▸ **Prompt**:
The answer is the data repeated in full, with no pictures included.

━━ Exercise data ━━

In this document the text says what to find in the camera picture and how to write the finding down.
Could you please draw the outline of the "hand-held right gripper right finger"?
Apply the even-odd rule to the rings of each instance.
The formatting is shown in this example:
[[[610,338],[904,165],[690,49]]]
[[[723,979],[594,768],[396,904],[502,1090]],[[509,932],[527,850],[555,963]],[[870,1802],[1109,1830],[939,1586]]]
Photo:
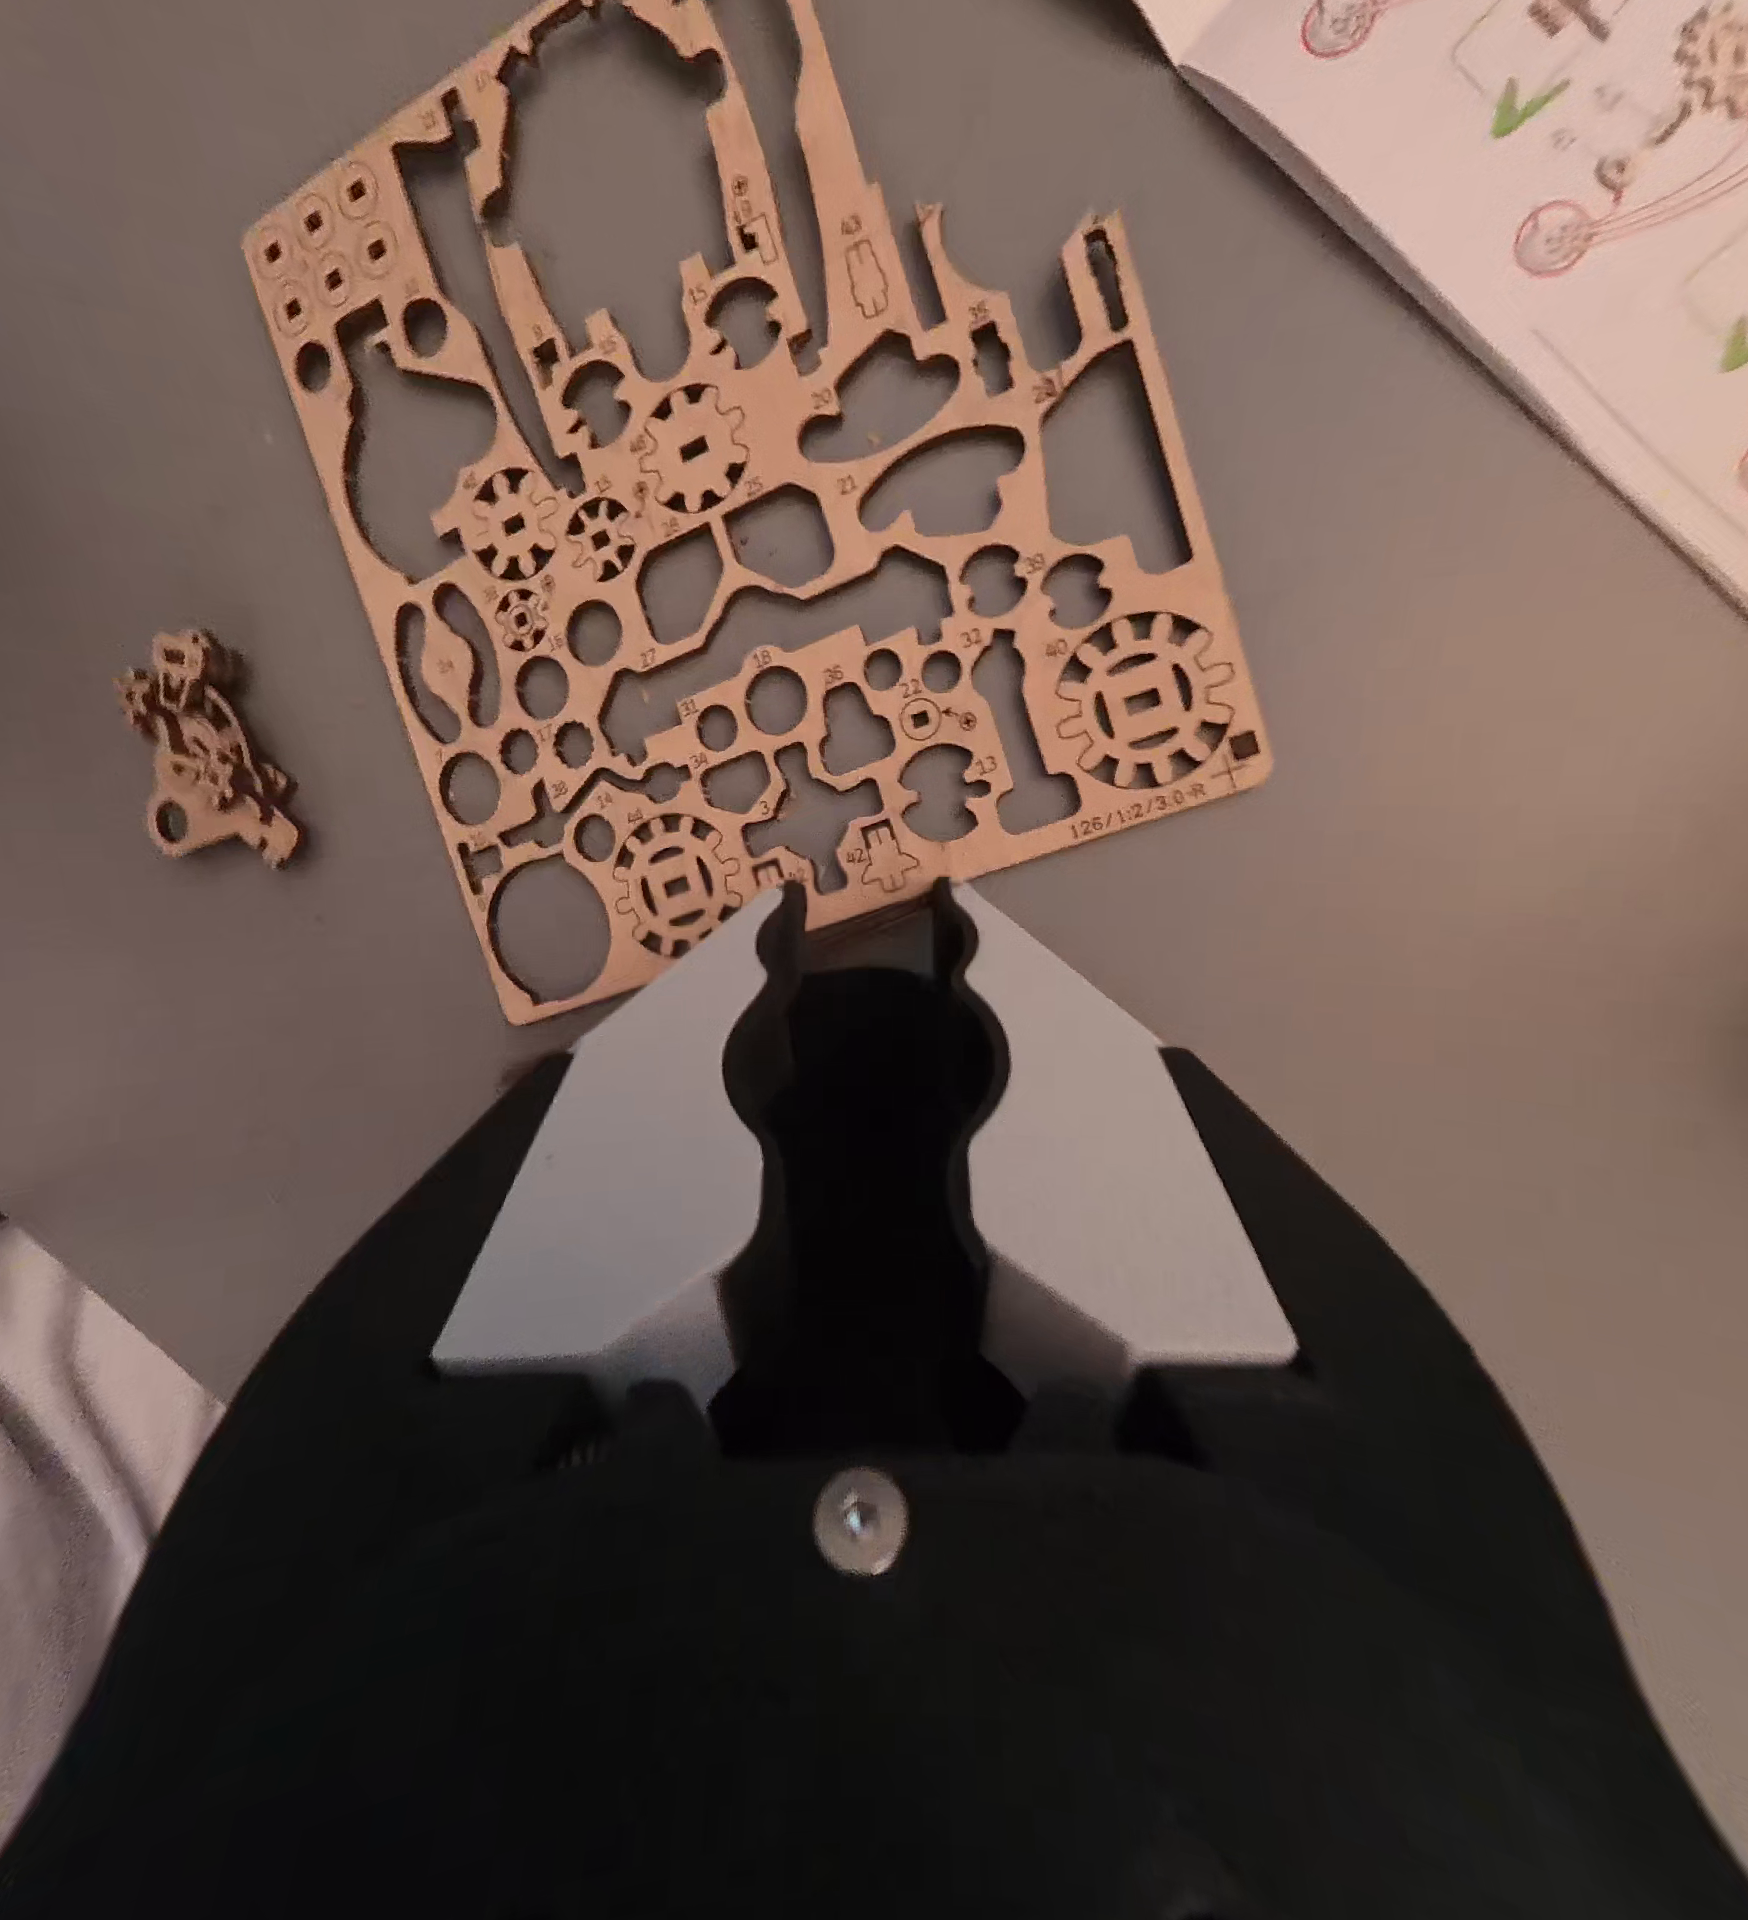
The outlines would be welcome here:
[[[936,961],[993,1059],[966,1145],[983,1355],[1004,1375],[1292,1361],[1157,1038],[972,886],[932,900]]]

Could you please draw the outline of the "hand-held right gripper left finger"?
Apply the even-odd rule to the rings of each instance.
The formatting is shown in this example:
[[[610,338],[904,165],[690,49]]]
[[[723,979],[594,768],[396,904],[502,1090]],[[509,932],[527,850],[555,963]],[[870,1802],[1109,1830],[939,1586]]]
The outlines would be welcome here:
[[[574,1048],[431,1360],[456,1375],[729,1375],[720,1279],[755,1235],[766,1153],[726,1059],[771,981],[757,895]]]

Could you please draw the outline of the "laser-cut wooden parts sheet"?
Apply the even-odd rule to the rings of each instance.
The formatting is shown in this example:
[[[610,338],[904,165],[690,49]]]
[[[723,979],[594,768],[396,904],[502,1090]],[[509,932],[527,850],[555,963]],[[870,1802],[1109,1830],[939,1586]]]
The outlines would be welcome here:
[[[923,311],[813,3],[787,5],[823,317],[707,3],[628,3],[704,108],[729,261],[683,364],[574,342],[494,232],[540,3],[242,238],[502,1015],[645,987],[755,895],[819,927],[1259,788],[1270,740],[1118,214],[1077,344],[915,209]]]

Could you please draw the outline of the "small wooden gear assembly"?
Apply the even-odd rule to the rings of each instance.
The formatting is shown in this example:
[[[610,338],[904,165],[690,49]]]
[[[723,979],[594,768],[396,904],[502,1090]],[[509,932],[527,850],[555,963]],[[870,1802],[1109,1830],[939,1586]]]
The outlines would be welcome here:
[[[242,721],[240,658],[203,629],[152,639],[145,666],[116,676],[119,709],[152,751],[145,830],[169,858],[228,843],[279,870],[303,845],[292,778],[261,756]]]

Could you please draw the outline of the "person in white shirt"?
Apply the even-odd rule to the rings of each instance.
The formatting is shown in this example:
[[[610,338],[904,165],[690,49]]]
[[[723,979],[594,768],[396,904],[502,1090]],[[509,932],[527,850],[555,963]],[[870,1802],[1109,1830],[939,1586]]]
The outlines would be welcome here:
[[[0,1847],[223,1404],[0,1218]]]

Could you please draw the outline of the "illustrated instruction booklet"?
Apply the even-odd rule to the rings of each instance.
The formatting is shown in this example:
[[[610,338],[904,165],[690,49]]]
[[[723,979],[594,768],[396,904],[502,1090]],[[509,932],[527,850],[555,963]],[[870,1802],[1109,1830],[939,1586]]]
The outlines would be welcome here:
[[[1748,2],[1143,2],[1209,105],[1748,615]]]

━━━

▸ **Problem solution**:
In this document the text says what to find in the camera picture and how to write the finding down.
Could you please draw the outline of the "hand-held right gripper right finger"?
Apply the even-odd rule to the rings of each instance.
The formatting is shown in this example:
[[[610,338],[904,165],[690,49]]]
[[[723,979],[594,768],[396,904],[502,1090]],[[509,932],[527,850],[555,963]],[[870,1802],[1109,1830],[939,1586]]]
Photo:
The outlines would be welcome here:
[[[936,961],[993,1059],[966,1145],[983,1355],[1004,1375],[1292,1361],[1157,1038],[972,886],[932,900]]]

Could you please draw the outline of the "hand-held right gripper left finger"?
Apply the even-odd rule to the rings of each instance.
The formatting is shown in this example:
[[[610,338],[904,165],[690,49]]]
[[[723,979],[594,768],[396,904],[502,1090]],[[509,932],[527,850],[555,963]],[[870,1802],[1109,1830],[939,1586]]]
The outlines would be welcome here:
[[[574,1048],[431,1360],[456,1375],[729,1375],[720,1279],[755,1235],[766,1153],[726,1059],[771,981],[757,895]]]

Could you please draw the outline of the "laser-cut wooden parts sheet"?
Apply the even-odd rule to the rings of each instance.
The formatting is shown in this example:
[[[610,338],[904,165],[690,49]]]
[[[723,979],[594,768],[396,904],[502,1090]],[[509,932],[527,850],[555,963]],[[870,1802],[1109,1830],[939,1586]]]
The outlines would be welcome here:
[[[923,311],[813,3],[787,5],[823,317],[707,3],[628,3],[704,108],[729,261],[683,364],[574,342],[494,232],[540,3],[242,238],[502,1015],[645,987],[755,895],[819,927],[1259,788],[1270,740],[1118,214],[1077,344],[915,209]]]

Could you please draw the outline of the "small wooden gear assembly"?
Apply the even-odd rule to the rings of each instance.
The formatting is shown in this example:
[[[610,338],[904,165],[690,49]]]
[[[723,979],[594,768],[396,904],[502,1090]],[[509,932],[527,850],[555,963]],[[870,1802],[1109,1830],[939,1586]]]
The outlines would be welcome here:
[[[242,721],[240,658],[203,629],[152,639],[145,666],[116,676],[119,709],[152,751],[145,830],[169,858],[228,843],[279,870],[303,845],[292,778],[261,756]]]

Could you please draw the outline of the "person in white shirt"?
Apply the even-odd rule to the rings of each instance.
The formatting is shown in this example:
[[[610,338],[904,165],[690,49]]]
[[[723,979],[594,768],[396,904],[502,1090]],[[509,932],[527,850],[555,963]],[[870,1802],[1109,1830],[939,1586]]]
The outlines would be welcome here:
[[[0,1847],[223,1404],[0,1218]]]

Could you please draw the outline of the "illustrated instruction booklet"?
Apply the even-odd rule to the rings of each instance.
The formatting is shown in this example:
[[[610,338],[904,165],[690,49]]]
[[[723,979],[594,768],[396,904],[502,1090]],[[509,932],[527,850],[555,963]],[[870,1802],[1109,1830],[939,1586]]]
The outlines would be welcome here:
[[[1748,2],[1143,2],[1209,105],[1748,615]]]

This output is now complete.